There was David Jackson; all the guys called him ‘Doc.’ From what I’d gathered in the time I’d spent with them, there was no basis for the nickname, they called him it just to mess with him. That said, he was the health conscious one of the group, and had a physical education degree to boot. He was a tall, solid-build running back with dark, short cut hair, caramel skin, dark brown eyes, and a clean canvas; no facial hair, no tatts. He was as good-looking as they came for a blemish-free guy. I preferred the rugged look, but I certainly wouldn’t kick Doc outta bed. Well, I would, but it wouldn’t be because of his looks, it would be because of his near-incessant tendency to try and convert everyone around him to veganism, complete with judgmental looks at every bit of an egg or burger.
Next to him was Brett Townsend. Dark chocolate skin was a perfect frame for his dimpled smile, short beard, and light hazel eyes. His hair fell in short, wild dreads across his head, ticking the poorly retouched tattoo of a former lover’s name scrawled across his neck. Of the groomsmen, he was probably the friendliest, but he was as stubborn as a mule. He refused to be one-upped, which meant if all the guys were participating in making my life miserable, he was falling in line if not trying to top the troop.

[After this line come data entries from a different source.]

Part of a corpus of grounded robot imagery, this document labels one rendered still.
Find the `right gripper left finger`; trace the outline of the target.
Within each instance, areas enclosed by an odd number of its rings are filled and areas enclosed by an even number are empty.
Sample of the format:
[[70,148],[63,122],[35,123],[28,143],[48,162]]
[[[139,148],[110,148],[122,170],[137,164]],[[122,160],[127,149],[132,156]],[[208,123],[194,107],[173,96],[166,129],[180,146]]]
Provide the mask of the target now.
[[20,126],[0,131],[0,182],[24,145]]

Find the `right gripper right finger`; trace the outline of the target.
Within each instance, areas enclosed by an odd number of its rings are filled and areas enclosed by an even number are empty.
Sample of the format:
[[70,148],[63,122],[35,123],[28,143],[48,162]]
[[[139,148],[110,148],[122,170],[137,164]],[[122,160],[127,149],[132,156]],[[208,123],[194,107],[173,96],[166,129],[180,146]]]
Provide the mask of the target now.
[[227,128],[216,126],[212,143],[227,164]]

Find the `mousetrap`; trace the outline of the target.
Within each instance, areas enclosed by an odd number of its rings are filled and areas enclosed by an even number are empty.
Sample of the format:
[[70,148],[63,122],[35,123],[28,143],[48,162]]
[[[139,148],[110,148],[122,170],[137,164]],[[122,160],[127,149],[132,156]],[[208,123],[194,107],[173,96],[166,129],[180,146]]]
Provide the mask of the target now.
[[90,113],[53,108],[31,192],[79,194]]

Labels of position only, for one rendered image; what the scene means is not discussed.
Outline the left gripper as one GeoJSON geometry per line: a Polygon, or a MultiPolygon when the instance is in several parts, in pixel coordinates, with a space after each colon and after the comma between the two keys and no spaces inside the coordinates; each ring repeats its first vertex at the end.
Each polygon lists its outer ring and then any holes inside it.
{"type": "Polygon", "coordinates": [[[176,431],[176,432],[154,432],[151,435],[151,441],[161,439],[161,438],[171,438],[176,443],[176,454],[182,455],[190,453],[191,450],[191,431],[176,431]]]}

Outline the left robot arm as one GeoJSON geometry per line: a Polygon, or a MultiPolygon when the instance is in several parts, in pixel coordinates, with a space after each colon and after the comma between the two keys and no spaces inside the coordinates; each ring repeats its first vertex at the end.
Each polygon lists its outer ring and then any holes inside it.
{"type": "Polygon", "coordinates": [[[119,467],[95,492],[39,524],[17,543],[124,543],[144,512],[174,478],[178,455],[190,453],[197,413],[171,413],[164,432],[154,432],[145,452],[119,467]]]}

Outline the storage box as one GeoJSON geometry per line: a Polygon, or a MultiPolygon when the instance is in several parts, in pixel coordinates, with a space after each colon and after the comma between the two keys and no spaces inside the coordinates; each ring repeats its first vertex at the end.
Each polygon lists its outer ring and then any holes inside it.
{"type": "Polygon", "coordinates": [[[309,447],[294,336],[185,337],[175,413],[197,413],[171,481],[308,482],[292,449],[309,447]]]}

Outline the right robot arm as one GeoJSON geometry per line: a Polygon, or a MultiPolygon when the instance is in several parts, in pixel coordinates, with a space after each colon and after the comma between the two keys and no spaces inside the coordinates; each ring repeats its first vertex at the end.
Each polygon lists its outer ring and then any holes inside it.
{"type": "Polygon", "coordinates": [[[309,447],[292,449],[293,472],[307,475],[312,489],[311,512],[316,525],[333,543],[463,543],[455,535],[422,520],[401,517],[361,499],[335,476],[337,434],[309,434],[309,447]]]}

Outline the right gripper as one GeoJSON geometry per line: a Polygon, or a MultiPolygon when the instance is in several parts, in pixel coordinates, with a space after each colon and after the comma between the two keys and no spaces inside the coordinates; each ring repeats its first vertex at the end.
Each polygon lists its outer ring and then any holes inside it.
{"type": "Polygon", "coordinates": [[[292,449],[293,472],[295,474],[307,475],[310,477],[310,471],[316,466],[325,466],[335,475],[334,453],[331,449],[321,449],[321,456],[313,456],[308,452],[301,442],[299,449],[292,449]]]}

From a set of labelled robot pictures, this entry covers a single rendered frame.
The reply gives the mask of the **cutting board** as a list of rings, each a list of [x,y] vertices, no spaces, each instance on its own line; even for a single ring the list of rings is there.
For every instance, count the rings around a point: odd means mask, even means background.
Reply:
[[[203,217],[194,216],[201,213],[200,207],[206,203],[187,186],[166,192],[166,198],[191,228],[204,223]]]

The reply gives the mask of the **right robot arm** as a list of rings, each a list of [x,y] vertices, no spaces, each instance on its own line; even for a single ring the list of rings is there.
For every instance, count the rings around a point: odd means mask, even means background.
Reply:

Christian Hill was the linebacker of the same team Brett and David played for, the Hellraisers. He was a thrill seeker who took great joy in anything that made his heart beat a little faster. He had tan skin, bright green eyes, feathery, dirty blond hair and a smile that could kill. He was incredibly tall, and liked to use that height to tower over me and make me feel small, though I couldn’t keep myself from imagining myself all over his massive size.
Mason Lee was called “Old Man”, though he was only a year or two older than the rest of them. His nickname was given to him more because of his appearance than his age, and because he’d already been married and divorced once. He was tall too, but was a stockier build and had sea blue eyes that were hypnotic if stared into for too long. He was a ‘friendly chat you up until you can’t escape’ kind of guy, with ruddy cheeks and undeniable charm. He was ‘dad’ until he was ‘daddy.’
Dr. Cody Williams was not a football player like Kent and the others, but was actually a doctor. I didn’t actually have any idea why one of Kent’s groomsmen was a doctor as opposed to more of his football buddies. In the beginning when I was trying a ‘kill ‘em with kindness’ approach to relating to the men, I tried to ask, but Dr. Cody had a terrible habit of making me feel like an idiot. I stopped trying to speak with him after the third time he used pandering sarcasm to explain something to me. Unfortunately for me, he was one of the best looking of the group, standing at just under 6 feet, with a lithe but muscular body. He had a square face and green eyes with short, dark russet hair, and almond skin. He was a stone cold stunner. If he hadn’t gone for medical school, he could have been a model, not that I would ever tell him that.